Segment Open

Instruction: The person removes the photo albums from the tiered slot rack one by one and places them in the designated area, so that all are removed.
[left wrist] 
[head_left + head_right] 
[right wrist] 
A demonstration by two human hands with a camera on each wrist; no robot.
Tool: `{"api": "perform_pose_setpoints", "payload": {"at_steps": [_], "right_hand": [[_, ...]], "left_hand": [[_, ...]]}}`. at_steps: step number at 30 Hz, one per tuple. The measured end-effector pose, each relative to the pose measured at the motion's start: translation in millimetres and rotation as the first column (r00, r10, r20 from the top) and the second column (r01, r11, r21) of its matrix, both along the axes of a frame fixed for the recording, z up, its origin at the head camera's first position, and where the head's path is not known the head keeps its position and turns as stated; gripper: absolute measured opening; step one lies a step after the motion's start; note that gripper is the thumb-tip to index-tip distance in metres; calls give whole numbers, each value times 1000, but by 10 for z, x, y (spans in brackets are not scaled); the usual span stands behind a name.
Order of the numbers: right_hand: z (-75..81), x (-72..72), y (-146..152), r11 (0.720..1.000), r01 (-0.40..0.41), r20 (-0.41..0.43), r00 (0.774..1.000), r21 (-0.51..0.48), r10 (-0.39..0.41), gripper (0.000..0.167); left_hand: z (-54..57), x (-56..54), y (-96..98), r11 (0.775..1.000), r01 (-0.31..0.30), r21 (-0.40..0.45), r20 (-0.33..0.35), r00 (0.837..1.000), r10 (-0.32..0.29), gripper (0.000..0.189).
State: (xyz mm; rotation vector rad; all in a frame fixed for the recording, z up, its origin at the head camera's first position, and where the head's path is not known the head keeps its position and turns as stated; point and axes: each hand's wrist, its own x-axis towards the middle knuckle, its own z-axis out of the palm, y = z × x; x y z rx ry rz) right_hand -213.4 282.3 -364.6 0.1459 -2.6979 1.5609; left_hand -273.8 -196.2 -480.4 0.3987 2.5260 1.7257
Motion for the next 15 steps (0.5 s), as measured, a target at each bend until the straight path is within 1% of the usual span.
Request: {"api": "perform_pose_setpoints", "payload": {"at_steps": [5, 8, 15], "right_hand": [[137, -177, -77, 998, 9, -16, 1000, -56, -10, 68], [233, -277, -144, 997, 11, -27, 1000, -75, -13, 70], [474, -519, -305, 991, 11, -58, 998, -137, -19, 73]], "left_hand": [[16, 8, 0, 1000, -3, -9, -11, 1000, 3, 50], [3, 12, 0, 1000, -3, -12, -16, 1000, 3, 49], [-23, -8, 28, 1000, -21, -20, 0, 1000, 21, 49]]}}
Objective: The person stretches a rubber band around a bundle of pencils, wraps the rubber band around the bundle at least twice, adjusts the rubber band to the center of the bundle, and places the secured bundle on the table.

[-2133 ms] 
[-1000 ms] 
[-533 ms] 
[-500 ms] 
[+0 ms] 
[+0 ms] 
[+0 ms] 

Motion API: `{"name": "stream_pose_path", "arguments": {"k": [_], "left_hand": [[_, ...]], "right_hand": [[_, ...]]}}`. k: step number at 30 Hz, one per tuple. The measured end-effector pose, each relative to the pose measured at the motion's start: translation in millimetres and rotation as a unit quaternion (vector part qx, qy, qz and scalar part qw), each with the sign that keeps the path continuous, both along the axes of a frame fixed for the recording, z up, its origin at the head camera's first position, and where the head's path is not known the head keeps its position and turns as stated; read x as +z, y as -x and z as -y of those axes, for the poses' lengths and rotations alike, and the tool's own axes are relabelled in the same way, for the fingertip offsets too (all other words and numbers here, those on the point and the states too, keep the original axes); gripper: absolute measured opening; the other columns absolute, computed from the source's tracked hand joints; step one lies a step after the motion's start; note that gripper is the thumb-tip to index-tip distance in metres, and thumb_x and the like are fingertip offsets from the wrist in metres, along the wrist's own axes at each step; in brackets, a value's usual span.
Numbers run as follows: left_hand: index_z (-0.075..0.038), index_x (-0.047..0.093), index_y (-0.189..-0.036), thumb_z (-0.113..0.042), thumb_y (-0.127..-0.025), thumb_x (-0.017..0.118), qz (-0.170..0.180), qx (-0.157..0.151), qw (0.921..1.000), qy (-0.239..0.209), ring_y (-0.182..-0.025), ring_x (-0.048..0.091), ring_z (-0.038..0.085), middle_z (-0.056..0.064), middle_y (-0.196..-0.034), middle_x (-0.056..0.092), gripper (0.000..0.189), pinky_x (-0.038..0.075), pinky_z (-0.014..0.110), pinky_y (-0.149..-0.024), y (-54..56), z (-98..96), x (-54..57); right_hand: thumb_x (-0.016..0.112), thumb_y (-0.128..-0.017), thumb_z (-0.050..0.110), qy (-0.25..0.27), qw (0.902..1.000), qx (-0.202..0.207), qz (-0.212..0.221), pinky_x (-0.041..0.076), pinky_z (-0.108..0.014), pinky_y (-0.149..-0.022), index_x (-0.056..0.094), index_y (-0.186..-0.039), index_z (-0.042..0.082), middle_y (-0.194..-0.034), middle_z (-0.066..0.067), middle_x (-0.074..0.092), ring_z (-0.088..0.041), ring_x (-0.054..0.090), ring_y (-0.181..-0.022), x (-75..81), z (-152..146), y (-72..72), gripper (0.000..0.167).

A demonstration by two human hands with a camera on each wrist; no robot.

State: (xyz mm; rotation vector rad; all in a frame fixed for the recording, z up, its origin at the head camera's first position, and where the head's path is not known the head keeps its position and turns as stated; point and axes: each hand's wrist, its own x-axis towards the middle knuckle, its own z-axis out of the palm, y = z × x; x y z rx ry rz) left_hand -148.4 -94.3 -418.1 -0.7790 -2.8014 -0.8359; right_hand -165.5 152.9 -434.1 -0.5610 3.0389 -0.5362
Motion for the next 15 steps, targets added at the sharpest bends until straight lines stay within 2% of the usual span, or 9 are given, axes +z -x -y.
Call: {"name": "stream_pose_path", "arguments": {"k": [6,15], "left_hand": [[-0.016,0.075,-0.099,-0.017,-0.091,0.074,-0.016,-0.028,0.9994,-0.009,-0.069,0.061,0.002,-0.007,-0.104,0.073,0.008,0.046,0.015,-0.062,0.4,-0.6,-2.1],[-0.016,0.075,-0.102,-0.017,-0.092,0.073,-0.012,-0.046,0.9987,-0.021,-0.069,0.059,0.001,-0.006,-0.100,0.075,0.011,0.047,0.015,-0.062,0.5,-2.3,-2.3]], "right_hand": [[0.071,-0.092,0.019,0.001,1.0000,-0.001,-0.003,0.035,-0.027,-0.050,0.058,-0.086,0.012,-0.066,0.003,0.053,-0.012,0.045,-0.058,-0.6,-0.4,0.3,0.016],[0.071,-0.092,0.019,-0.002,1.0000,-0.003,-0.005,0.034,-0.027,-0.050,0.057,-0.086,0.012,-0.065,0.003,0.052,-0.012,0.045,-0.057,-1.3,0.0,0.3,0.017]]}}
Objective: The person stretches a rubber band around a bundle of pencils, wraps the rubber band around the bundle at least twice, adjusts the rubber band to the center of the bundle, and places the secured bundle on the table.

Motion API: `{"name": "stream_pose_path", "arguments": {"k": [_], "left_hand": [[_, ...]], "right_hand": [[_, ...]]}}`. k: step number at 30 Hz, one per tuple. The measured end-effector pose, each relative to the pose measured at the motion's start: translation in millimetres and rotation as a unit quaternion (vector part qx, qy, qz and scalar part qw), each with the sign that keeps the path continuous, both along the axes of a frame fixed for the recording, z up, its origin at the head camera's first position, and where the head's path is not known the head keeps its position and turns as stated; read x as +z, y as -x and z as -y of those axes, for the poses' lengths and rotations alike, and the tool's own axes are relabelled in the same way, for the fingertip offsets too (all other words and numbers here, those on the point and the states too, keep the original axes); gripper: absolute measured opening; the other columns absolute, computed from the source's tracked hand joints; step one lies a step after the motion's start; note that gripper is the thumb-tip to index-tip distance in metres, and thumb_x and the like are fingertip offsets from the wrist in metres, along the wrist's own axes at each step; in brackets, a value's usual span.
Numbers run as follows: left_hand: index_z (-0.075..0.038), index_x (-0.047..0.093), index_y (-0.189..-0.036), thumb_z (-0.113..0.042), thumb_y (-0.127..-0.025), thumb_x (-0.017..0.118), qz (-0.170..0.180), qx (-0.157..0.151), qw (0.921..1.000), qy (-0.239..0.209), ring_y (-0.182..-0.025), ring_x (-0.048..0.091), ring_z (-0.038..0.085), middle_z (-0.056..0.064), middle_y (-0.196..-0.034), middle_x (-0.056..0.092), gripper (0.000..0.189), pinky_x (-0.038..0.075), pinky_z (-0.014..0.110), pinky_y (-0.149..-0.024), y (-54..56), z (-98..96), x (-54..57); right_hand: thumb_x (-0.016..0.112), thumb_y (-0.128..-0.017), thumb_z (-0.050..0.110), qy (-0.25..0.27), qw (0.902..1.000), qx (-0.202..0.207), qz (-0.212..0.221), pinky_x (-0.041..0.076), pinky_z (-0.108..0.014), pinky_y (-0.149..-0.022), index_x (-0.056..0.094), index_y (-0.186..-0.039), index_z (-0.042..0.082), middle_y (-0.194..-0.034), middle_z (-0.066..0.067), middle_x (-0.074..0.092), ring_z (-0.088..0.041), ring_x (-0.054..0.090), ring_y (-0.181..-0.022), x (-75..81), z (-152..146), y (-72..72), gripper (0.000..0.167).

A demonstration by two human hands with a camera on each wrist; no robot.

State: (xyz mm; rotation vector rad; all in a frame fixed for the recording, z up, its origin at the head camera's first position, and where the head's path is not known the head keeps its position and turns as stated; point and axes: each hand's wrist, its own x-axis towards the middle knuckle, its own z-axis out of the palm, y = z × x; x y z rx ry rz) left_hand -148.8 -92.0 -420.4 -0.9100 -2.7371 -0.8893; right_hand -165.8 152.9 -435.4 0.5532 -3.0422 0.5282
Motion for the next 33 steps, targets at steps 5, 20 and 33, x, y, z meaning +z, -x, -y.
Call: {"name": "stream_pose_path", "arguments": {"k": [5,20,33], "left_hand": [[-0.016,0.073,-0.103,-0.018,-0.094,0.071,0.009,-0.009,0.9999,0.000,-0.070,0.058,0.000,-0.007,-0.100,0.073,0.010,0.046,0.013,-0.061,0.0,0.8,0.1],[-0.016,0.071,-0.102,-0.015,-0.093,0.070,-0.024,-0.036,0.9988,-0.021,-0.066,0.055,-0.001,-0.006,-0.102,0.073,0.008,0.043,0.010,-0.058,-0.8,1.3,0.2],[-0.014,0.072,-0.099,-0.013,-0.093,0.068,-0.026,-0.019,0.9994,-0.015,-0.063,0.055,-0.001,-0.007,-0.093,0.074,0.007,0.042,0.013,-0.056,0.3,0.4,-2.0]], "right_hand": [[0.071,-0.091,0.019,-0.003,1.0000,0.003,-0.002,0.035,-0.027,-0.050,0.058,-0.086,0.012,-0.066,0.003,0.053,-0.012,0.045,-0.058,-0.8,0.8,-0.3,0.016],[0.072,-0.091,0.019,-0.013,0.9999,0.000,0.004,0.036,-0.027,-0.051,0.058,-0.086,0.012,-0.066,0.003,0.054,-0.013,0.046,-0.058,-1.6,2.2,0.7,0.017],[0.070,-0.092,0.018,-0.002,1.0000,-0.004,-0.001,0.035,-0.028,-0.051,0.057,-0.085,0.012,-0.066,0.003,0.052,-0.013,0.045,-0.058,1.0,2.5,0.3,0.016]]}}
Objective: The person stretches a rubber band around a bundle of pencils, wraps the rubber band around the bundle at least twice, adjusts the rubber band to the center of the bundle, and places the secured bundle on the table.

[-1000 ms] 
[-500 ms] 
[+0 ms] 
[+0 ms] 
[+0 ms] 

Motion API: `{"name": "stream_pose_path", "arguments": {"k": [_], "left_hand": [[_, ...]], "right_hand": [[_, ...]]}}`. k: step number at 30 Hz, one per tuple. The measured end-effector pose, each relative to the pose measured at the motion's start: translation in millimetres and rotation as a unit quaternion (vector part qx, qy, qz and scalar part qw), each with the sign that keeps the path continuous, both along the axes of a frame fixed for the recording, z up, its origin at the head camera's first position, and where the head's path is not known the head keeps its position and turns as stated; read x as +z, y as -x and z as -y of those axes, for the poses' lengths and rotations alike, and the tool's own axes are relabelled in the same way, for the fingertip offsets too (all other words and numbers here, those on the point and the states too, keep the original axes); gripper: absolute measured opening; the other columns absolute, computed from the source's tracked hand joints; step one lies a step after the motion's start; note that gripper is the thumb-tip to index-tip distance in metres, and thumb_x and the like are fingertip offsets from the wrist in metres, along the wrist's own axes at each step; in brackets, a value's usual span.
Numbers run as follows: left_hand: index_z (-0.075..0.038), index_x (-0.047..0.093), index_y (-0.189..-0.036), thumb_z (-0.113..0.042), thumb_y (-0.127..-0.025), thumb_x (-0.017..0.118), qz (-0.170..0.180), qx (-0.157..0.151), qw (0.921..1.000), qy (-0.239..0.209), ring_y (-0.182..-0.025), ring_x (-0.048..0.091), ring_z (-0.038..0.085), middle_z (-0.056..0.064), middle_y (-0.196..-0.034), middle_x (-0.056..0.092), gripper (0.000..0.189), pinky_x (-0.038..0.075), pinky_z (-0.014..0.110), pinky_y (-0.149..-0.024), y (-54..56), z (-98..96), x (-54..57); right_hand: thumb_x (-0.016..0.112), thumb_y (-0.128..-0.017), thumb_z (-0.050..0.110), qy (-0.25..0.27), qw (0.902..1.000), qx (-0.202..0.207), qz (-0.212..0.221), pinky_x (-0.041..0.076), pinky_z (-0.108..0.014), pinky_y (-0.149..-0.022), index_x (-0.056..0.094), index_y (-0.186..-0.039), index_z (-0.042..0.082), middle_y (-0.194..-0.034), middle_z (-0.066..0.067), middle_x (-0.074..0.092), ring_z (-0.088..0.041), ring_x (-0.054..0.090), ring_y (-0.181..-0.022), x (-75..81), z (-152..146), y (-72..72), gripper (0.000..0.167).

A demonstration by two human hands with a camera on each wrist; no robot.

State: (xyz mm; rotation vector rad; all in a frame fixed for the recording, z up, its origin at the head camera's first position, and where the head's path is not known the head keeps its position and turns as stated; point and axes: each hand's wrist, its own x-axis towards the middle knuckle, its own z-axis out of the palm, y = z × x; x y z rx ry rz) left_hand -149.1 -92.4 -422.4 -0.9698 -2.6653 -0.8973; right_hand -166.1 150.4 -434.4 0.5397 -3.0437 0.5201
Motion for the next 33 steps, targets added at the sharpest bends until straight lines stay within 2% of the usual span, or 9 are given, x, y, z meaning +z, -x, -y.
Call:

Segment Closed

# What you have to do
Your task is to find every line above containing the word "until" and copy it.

# Expected output
Motion for the next 15 steps (0.5 s), as measured, a target at each bend until the straight path is within 1% of the usual span.
Motion for the next 15 steps, targets added at the sharpest bends until straight lines stay within 2% of the usual span, or 9 are given, axes +z -x -y.
Motion for the next 33 steps, targets added at the sharpest bends until straight lines stay within 2% of the usual span, or 9 are given, x, y, z meaning +z, -x, -y.

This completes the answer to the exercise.